Introduction

This repository contains all code written for the master project "Efficient Methods for Machine Learning" at the University of Hamburg in the summer semester 2024. The goal of the project is to train a language model from scratch and to this as data and compute sparing as possible. The project is supervised by Sören Laue & Michaela Regneri.

We set ourselves the goal to train a language model to generate episodes (or at least parts of) scripts from the TV show South Park.

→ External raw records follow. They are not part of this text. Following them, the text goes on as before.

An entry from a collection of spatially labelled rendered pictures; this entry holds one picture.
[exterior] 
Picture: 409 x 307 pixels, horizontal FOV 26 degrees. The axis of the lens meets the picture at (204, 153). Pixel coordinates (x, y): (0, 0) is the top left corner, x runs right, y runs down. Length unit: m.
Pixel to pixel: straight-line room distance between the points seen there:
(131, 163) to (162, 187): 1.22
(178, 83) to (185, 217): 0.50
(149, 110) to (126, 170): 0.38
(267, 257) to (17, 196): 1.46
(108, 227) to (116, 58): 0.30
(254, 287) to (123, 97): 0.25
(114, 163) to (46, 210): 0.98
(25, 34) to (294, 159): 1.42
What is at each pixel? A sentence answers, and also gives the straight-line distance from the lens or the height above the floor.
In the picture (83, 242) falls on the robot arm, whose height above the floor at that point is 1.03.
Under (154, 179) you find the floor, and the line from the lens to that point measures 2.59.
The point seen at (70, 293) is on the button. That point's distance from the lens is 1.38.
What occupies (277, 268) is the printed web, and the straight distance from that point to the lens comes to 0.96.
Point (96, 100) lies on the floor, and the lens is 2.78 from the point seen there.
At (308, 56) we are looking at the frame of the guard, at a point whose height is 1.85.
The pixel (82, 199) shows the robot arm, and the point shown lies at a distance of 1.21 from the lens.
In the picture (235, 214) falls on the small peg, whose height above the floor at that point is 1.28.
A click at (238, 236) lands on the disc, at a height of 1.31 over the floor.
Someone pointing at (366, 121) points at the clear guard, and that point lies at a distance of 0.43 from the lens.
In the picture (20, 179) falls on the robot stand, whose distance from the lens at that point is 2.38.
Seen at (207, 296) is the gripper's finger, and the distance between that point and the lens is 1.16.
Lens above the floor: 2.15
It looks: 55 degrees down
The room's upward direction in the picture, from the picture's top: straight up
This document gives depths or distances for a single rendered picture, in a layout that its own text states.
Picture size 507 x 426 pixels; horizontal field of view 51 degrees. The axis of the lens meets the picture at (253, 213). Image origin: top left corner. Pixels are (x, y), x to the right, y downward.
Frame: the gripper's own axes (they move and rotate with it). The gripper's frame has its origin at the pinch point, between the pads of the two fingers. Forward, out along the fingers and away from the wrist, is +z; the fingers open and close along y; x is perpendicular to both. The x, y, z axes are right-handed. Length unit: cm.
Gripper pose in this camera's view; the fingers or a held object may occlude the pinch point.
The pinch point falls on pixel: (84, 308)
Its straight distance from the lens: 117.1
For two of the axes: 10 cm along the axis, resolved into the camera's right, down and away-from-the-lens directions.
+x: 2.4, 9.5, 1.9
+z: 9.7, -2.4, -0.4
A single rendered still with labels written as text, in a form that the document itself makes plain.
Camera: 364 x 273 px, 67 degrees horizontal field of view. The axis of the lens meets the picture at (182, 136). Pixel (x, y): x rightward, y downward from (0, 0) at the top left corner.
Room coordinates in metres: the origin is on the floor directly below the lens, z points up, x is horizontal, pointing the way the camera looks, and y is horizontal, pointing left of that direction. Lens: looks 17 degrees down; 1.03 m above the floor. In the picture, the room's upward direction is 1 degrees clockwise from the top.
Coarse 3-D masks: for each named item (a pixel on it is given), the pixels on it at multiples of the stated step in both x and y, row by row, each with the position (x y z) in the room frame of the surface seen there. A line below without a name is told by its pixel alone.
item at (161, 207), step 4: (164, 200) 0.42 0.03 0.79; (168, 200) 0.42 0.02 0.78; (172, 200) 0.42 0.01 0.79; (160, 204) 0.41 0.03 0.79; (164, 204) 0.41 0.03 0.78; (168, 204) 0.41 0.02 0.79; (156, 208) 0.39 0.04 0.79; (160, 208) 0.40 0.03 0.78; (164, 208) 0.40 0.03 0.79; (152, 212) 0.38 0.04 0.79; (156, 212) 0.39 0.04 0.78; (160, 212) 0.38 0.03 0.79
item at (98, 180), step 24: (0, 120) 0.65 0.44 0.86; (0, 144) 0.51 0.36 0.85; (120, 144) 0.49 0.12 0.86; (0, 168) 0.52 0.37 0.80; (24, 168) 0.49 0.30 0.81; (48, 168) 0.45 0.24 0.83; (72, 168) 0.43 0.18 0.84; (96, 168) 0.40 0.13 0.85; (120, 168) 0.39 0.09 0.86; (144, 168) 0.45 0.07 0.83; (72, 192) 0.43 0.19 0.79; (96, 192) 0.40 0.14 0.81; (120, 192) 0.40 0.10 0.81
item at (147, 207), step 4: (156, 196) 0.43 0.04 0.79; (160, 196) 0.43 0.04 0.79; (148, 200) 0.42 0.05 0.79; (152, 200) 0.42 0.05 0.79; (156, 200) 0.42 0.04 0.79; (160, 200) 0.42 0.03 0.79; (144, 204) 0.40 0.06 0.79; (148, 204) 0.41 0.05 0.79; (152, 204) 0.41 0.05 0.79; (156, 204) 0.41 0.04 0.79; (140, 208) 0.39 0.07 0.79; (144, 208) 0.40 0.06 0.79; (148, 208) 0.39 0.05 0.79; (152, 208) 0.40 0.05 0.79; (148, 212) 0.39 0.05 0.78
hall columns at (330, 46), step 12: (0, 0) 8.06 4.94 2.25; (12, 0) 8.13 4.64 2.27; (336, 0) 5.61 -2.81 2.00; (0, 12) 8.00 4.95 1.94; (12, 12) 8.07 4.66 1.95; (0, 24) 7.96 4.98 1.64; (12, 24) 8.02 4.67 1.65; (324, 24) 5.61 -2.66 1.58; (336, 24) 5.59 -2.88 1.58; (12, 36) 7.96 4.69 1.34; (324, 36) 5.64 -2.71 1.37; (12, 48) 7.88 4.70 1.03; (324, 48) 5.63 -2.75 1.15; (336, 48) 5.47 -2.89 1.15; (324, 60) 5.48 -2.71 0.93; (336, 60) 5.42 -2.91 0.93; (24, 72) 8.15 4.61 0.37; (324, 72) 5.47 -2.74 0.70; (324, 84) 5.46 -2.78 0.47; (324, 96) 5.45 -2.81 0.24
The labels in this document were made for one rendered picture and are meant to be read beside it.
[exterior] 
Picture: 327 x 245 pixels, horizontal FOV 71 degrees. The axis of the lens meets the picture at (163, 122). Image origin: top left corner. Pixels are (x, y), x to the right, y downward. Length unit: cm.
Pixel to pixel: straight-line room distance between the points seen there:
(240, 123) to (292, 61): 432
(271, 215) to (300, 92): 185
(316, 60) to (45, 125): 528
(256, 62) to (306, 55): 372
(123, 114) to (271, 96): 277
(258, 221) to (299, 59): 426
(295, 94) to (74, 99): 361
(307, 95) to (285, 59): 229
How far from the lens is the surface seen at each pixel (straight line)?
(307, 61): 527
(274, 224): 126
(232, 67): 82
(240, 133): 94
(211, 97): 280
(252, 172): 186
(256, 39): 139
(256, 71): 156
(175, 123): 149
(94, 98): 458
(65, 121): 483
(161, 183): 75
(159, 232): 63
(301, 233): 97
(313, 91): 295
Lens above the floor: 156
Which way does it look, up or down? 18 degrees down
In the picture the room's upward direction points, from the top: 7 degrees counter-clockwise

The scripts are crawled from the South Park Fandom website. We then clean the scripts and use them as our main dataset. But due to legal uncertainty whether we can publish the crawled scripts here, we only include the crawler script data/southpark_crawler.py in the repository.

Setup

In order to run the code in this repository, you need to set up a Python environment with the required dependencies and set up a Weights & Biases account. Just follow the instructions in Installation and Weight & Biases setup. If you have an Apple Silicon chip, you can follow the instructions in Apple Silicon setup. If you have a CUDA compatible GPU, you can follow the instructions in CUDA setup.

Installation

Clone the project onto your drive with one the following commands. You'll need to have your preferred way to authenticate to Github ready. How to authenticate to Github

# Either
git clone https://github.com/Casparvolquardsen/SouthParkGPT.git southpark-gpt
# or
git clone [email protected]:Casparvolquardsen/SouthParkGPT.git southpark-gpt

Navigate into the project directory:

cd southpark-gpt

Our project uses Python 3.9. Using any other python version might cause issues. To set up the project locally, you need to install the dependencies. We recommend to use a virtual environment for this. You can create a virtual environment with the following terminal command:

python3 -m venv venv

Then you can activate the virtual environment with the following command:

source venv/bin/activate

After that you can install the dependencies with the following command:

pip install -r requirements.txt

Apple Silicon setup

If you have a Apple Silicon chip, you can install the dependencies from the 'mps_support' directory. You need to use conda package manager for this.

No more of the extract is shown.